Problem to solve.
Using the listing below, extract each line that has the word "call" in it.
□ □ □ □ □ □ □
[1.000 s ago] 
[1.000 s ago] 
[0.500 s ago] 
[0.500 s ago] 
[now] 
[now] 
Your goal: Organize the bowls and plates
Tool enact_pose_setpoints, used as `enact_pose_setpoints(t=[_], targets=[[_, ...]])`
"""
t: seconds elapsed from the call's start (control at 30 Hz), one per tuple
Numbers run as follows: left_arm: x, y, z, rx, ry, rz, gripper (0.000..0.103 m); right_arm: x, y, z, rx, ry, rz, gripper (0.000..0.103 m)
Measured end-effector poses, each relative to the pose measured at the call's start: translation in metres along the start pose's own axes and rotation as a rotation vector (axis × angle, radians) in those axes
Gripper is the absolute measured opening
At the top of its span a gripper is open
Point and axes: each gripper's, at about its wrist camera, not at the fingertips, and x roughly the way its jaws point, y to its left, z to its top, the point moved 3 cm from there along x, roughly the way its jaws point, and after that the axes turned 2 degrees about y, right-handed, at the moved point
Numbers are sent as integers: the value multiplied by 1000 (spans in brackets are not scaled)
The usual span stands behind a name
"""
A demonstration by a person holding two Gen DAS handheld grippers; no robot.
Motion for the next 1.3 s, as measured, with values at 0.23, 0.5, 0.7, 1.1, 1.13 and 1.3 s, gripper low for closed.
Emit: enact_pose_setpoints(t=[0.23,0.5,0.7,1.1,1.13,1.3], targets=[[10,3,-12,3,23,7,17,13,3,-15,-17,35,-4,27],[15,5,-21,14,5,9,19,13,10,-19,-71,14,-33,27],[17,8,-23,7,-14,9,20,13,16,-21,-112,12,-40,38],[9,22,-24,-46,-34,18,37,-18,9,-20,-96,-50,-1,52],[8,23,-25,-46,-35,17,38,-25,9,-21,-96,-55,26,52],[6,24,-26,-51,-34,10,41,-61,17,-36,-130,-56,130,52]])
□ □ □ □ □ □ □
Response.
t: seconds elapsed from the call's start (control at 30 Hz), one per tuple
Measured end-effector poses, each relative to the pose measured at the call's start: translation in metres along the start pose's own axes and rotation as a rotation vector (axis × angle, radians) in those axes

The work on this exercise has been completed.